Read the following text carefully and then translate the underlined segments int0 Chinese. Your translation should be written carefully on ANSWER SHEET 2. (10 points)

There is no question that science-fiction writers have become more ambitious, stylistically and thematically, in recent years. (46) But this may have less to do with the luring call of academic surroundings than with changing market conditions—a factor that academic critics rarely take into account. Robert Silverberg, a former president of The Science Fiction Writers of America, is one of the most prolific professionals in a field dominated by people who actually write for a living. (Unlike mystery or Western writers, most science-fiction writers cannot expect to cash in on fat movie sales or TV tie-ins.) (47) Still in his late thirties, Silverberg has published more than a hundred books, and he is disarmingly frank about the relationship between the quality of genuine prose and the quality of available outlet. By his own account, he was “an annoyingly verbal young man” from Brooklyn who picked up his first science-fiction book at the age of ten, started writing seriously at the age of thirteen, and at seventeen nearly gave up in despair over his inability to break into the pulp magazines. (48) At his parents’ urging, he enrolled in Columbia University, so that, if worst came to worst, he could always go to the School of Journalism and “get a nice steady job somewhere”. During his sophomore year, he sold his first science-fiction story to a Scottish magazine named Nebula. By the end of his junior year, he had sold a novel and twenty more stories. (49) By the end of his senior year, he was earning two hundred dollars a week writing science fiction, and his parents were reconciled to his pursuit of the literary life. “I became very cynical very quickly,” he says.

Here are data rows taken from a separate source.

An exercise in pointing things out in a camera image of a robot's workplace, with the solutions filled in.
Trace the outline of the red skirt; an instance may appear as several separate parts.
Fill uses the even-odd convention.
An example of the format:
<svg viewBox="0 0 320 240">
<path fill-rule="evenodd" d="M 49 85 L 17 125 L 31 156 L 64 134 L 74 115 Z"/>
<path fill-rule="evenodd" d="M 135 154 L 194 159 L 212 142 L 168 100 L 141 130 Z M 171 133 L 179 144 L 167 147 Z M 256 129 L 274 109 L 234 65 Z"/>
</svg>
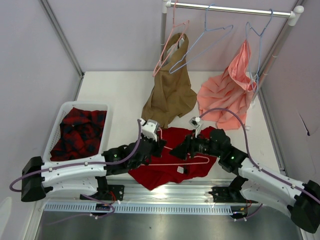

First I couldn’t sell anything, then I could sell everything. The market played to my worst characteristics. An editor of a schlock magazine would call up to tell me he had a ten-thousand-word hole to fill in his next issue. I’d fill it overnight for a hundred and fifty dollars. I found that rewriting made no difference. (50) I knew I could not possibly write the kinds of things I admired as a reader—Joyce, Kafka, Mann—so I detached myself from my work. I was a phenomenon among my friends in college, a published, selling author. But they always asked, “When are you going to do something serious?” —meaning something that wasn’t science fiction—and I kept telling them, “ When I’m financially secure.”